Tudo isso foi assustador na época, e ainda é hoje. A indiferença com que o rapaz trata o sofrimento alheio permanece monstruosa. Devemos mencionar, também, o criador “filosófico” desse monstro: Lord Henry, ou Harry, um dos personagens mais interessantes e cínicos da literatura ocidental. É ele quem, ao conhecer o jovem e ainda inocente Dorian Gray, apresenta-o à efemeridade da beleza e aos horrores da decadência física. É essa percepção que leva o rapaz a desejar tão ardentemente reter, para sempre, a imagem que vê no quadro.

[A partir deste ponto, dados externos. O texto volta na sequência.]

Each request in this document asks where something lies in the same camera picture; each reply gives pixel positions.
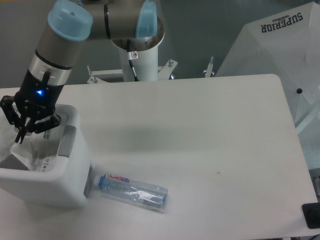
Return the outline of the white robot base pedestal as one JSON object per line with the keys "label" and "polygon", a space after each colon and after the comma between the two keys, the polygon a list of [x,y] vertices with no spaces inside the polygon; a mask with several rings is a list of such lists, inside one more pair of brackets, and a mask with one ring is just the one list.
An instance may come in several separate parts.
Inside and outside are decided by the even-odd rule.
{"label": "white robot base pedestal", "polygon": [[165,26],[157,19],[157,33],[153,37],[113,40],[120,56],[120,64],[125,82],[158,80],[158,47],[165,36]]}

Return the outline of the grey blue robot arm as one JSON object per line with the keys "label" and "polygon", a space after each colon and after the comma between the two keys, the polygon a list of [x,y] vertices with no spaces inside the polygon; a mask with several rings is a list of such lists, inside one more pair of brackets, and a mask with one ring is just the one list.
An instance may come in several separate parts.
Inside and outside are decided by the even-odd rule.
{"label": "grey blue robot arm", "polygon": [[56,1],[19,91],[0,101],[17,133],[15,142],[60,125],[56,102],[87,39],[130,41],[157,31],[157,7],[150,0]]}

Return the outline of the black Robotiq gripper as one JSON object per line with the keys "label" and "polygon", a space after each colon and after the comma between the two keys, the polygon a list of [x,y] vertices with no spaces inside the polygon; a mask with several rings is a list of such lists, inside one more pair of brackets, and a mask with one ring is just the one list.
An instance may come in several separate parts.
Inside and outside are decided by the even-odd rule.
{"label": "black Robotiq gripper", "polygon": [[[21,144],[25,136],[39,134],[58,127],[61,117],[55,114],[55,105],[62,92],[63,85],[49,84],[53,71],[47,69],[42,79],[34,77],[28,70],[19,91],[15,96],[5,95],[0,101],[0,107],[9,124],[17,128],[15,142]],[[15,102],[20,116],[16,113]],[[34,119],[49,119],[36,123]]]}

E não é só no enredo que O Retrato de Dorian Gray se filia à contravenção gótica: também na construção retórica encontramos evidências disso. Algumas passagens são povoadas por espectros e assombrações noturnas, em que o suspense e a tensão são minuciosamente trabalhados.


Como exemplos, temos a jornada de Dorian Gray durante a madrugada até uma casa de ópio onde pretende se livrar de seus próprios fantasmas. Há também os encontros com o retrato já em estado avançado de corrupção: verdadeiros vislumbres do horror.

Mas o ápice da tensão é reservado ao próprio protagonista, que descobre não ser capaz de fugir de si para sempre. Aos poucos, sua consciência vai se corroendo, mergulhando em uma crise da qual ele não consegue se libertar, por mais que o busque. Descobre que tampouco é capaz de reparar seus atos, após tentar mudar radicalmente sua própria natureza.


E é no embate derradeiro com essa natureza, essa perversa e degenerada natureza representada pela pintura, que o destino se cumpre. No desfecho da narrativa, é impossível não evocarmos outro duelo narcísico das histórias de horror, como o de William Wilson (1839), de Edgar Allan Poe (1809-1849), por exemplo.


Encerra-se assim, assombrosa em diversos níveis, a obra-prima de Oscar Wilde: com um personagem que, pela própria essência, ainda hoje choca ao confrontar normas e julgamentos precipitados, como postulou Mario Praz. E com um enredo que se abre a infindáveis leituras — mas que converge para uma verdade, para muitos, insuportável: o monstro pode ser humano, demasiadamente humano. Por mais que a recusemos, é isso que o livro jamais cessará de afirmar, clássico absoluto que é.